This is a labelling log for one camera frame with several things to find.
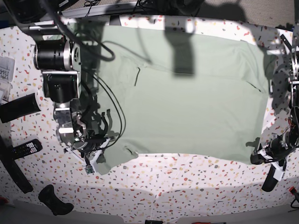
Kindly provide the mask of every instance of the table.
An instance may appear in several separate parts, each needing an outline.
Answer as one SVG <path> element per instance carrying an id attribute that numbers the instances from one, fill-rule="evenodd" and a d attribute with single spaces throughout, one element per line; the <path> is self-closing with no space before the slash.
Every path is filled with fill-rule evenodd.
<path id="1" fill-rule="evenodd" d="M 285 49 L 279 36 L 290 41 L 292 33 L 235 21 L 192 17 L 120 16 L 121 25 L 150 29 L 171 28 L 178 32 L 212 35 L 247 41 L 271 50 L 278 59 L 271 83 L 261 140 L 271 133 L 282 133 L 288 126 L 287 66 Z M 248 166 L 192 154 L 142 154 L 107 175 L 87 176 L 82 164 L 63 153 L 55 136 L 52 102 L 42 91 L 41 72 L 32 61 L 34 41 L 17 27 L 0 30 L 1 56 L 15 59 L 10 100 L 35 92 L 41 112 L 2 124 L 0 134 L 13 145 L 38 137 L 43 150 L 16 163 L 34 187 L 23 194 L 0 163 L 0 196 L 42 204 L 37 196 L 53 184 L 56 195 L 73 203 L 76 211 L 118 215 L 125 222 L 162 220 L 175 223 L 181 217 L 212 216 L 279 206 L 292 201 L 288 189 L 299 187 L 299 152 L 288 157 L 285 179 L 266 193 L 261 186 L 269 165 Z"/>

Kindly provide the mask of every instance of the black cable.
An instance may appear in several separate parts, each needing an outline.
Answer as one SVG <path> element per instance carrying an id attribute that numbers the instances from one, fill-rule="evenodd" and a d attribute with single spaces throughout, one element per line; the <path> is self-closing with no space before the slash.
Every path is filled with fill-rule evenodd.
<path id="1" fill-rule="evenodd" d="M 83 7 L 89 7 L 89 10 L 88 10 L 87 14 L 85 15 L 85 17 L 87 17 L 89 15 L 90 10 L 92 9 L 92 7 L 99 4 L 100 1 L 101 0 L 85 0 Z"/>
<path id="2" fill-rule="evenodd" d="M 292 209 L 299 209 L 299 207 L 294 207 L 294 206 L 293 206 L 293 204 L 294 204 L 295 201 L 296 201 L 296 199 L 294 199 L 294 200 L 292 201 L 292 203 L 291 203 L 291 208 L 292 208 Z"/>
<path id="3" fill-rule="evenodd" d="M 86 93 L 88 94 L 89 97 L 89 102 L 87 107 L 85 108 L 84 112 L 82 113 L 82 118 L 89 113 L 91 107 L 92 107 L 92 103 L 93 103 L 93 94 L 91 92 L 91 90 L 88 88 L 86 82 L 84 82 L 83 80 L 81 80 L 81 85 L 82 87 L 85 89 Z"/>
<path id="4" fill-rule="evenodd" d="M 105 148 L 101 148 L 101 150 L 104 150 L 104 149 L 107 149 L 107 148 L 113 146 L 118 141 L 118 139 L 123 135 L 123 133 L 124 133 L 124 131 L 126 129 L 126 118 L 125 118 L 124 112 L 123 112 L 123 110 L 122 110 L 122 108 L 120 106 L 120 103 L 119 103 L 118 99 L 116 98 L 115 94 L 112 92 L 112 90 L 110 89 L 110 87 L 103 81 L 103 79 L 101 79 L 100 77 L 96 77 L 95 75 L 91 74 L 87 69 L 82 68 L 81 70 L 84 71 L 84 72 L 86 72 L 88 75 L 90 75 L 104 89 L 104 91 L 106 92 L 106 94 L 110 98 L 111 102 L 113 103 L 113 105 L 114 105 L 114 107 L 116 109 L 117 115 L 118 115 L 118 117 L 120 119 L 120 126 L 121 127 L 120 127 L 120 133 L 119 133 L 117 139 L 111 145 L 106 146 Z M 119 108 L 120 108 L 120 110 L 122 112 L 122 115 L 124 117 L 124 129 L 122 129 L 123 123 L 122 123 L 121 115 L 120 115 L 119 110 L 117 109 L 117 106 L 116 106 L 115 102 L 113 101 L 111 95 L 108 93 L 107 89 L 104 87 L 104 85 L 97 78 L 100 79 L 105 84 L 105 86 L 110 90 L 110 92 L 114 96 L 114 98 L 115 98 L 115 100 L 116 100 L 116 102 L 117 102 L 117 104 L 118 104 L 118 106 L 119 106 Z"/>
<path id="5" fill-rule="evenodd" d="M 68 28 L 66 25 L 63 24 L 63 22 L 60 19 L 60 16 L 54 11 L 54 9 L 52 8 L 51 4 L 49 3 L 48 0 L 40 0 L 42 3 L 43 8 L 47 11 L 47 13 L 49 14 L 50 18 L 53 19 L 53 21 L 55 22 L 55 24 L 57 25 L 59 31 L 67 36 L 71 41 L 75 42 L 76 44 L 78 44 L 81 49 L 87 51 L 88 53 L 90 53 L 92 56 L 99 58 L 100 60 L 103 61 L 113 61 L 115 59 L 115 55 L 113 53 L 112 50 L 110 50 L 108 47 L 106 47 L 104 44 L 98 42 L 94 37 L 90 38 L 92 40 L 94 40 L 95 42 L 97 42 L 99 45 L 101 45 L 105 50 L 107 50 L 110 54 L 111 57 L 105 57 L 103 55 L 100 55 L 99 53 L 90 50 L 85 44 L 83 44 L 83 42 L 76 37 Z"/>

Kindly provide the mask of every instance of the black remote control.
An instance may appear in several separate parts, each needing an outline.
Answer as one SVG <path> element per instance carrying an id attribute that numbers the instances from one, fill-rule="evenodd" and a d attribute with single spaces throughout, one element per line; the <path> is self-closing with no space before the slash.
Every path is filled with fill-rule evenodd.
<path id="1" fill-rule="evenodd" d="M 26 142 L 22 145 L 14 147 L 11 149 L 13 160 L 25 157 L 27 155 L 31 155 L 33 153 L 37 153 L 43 149 L 41 143 L 37 139 L 33 139 L 32 141 Z"/>

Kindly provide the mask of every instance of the terrazzo tablecloth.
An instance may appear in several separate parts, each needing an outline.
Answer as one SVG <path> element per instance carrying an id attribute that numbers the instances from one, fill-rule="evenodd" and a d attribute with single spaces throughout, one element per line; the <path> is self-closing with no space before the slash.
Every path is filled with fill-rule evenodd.
<path id="1" fill-rule="evenodd" d="M 258 44 L 278 56 L 270 97 L 265 111 L 261 140 L 282 133 L 287 124 L 288 66 L 279 35 L 291 40 L 292 33 L 232 21 L 188 17 L 121 16 L 127 27 L 172 29 L 194 35 L 212 35 Z M 297 158 L 288 158 L 285 179 L 274 191 L 261 186 L 269 165 L 248 166 L 192 154 L 141 154 L 107 175 L 87 176 L 82 164 L 63 153 L 55 136 L 52 102 L 42 91 L 41 73 L 32 61 L 34 41 L 17 27 L 0 30 L 0 55 L 15 59 L 10 100 L 35 92 L 41 112 L 1 125 L 1 135 L 19 145 L 38 138 L 43 150 L 16 163 L 34 187 L 23 194 L 0 163 L 0 196 L 41 204 L 38 193 L 47 184 L 56 195 L 74 204 L 76 211 L 118 215 L 125 222 L 162 220 L 175 223 L 181 217 L 211 216 L 263 209 L 292 201 L 288 189 L 298 187 Z"/>

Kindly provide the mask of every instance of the speckled white table cover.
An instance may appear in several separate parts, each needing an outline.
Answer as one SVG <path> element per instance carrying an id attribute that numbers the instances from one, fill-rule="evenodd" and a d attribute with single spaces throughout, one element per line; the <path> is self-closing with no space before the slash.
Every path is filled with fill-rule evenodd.
<path id="1" fill-rule="evenodd" d="M 279 35 L 292 33 L 275 28 L 232 21 L 188 17 L 121 16 L 127 27 L 165 29 L 247 41 L 277 54 L 276 71 L 264 117 L 262 140 L 282 133 L 288 126 L 288 66 Z M 41 72 L 32 61 L 34 41 L 17 27 L 0 30 L 0 54 L 15 59 L 10 100 L 35 92 L 41 112 L 1 125 L 1 135 L 19 145 L 37 137 L 43 150 L 16 163 L 34 191 L 23 194 L 0 163 L 0 196 L 42 204 L 37 196 L 47 184 L 56 195 L 74 204 L 76 211 L 118 215 L 125 222 L 162 220 L 175 223 L 181 217 L 212 216 L 264 209 L 290 203 L 288 189 L 298 185 L 299 152 L 289 156 L 285 179 L 266 193 L 261 186 L 269 165 L 245 164 L 191 154 L 141 154 L 114 167 L 107 175 L 87 176 L 82 164 L 63 153 L 55 136 L 52 102 L 42 91 Z"/>
|---|
All lines from the one with "Kindly provide the mask of every instance of the speckled" through the end of the records need to be copied exactly, and no other lines.

Kindly provide the mask of every instance of the speckled white table cover.
An instance may appear in several separate parts, each needing an outline.
Answer as one SVG <path> element per instance carrying an id attribute that numbers the instances from one, fill-rule="evenodd" and a d attribute with single spaces throughout, one element per line; the <path> is self-closing with no space before the slash.
Every path is filled with fill-rule evenodd.
<path id="1" fill-rule="evenodd" d="M 279 35 L 292 33 L 275 28 L 232 21 L 188 17 L 121 16 L 127 27 L 165 29 L 247 41 L 277 54 L 276 71 L 264 117 L 262 140 L 282 133 L 288 126 L 288 66 Z M 41 72 L 32 61 L 34 41 L 17 27 L 0 30 L 0 54 L 15 59 L 10 100 L 35 92 L 41 112 L 1 125 L 1 135 L 19 145 L 37 137 L 43 150 L 16 163 L 34 191 L 23 194 L 0 163 L 0 196 L 42 204 L 37 196 L 47 184 L 56 195 L 74 204 L 76 211 L 118 215 L 125 222 L 162 220 L 175 223 L 181 217 L 212 216 L 264 209 L 290 203 L 288 189 L 298 185 L 299 152 L 289 156 L 285 179 L 266 193 L 261 186 L 269 165 L 245 164 L 191 154 L 141 154 L 114 167 L 107 175 L 87 176 L 82 164 L 63 153 L 55 136 L 52 102 L 42 91 Z"/>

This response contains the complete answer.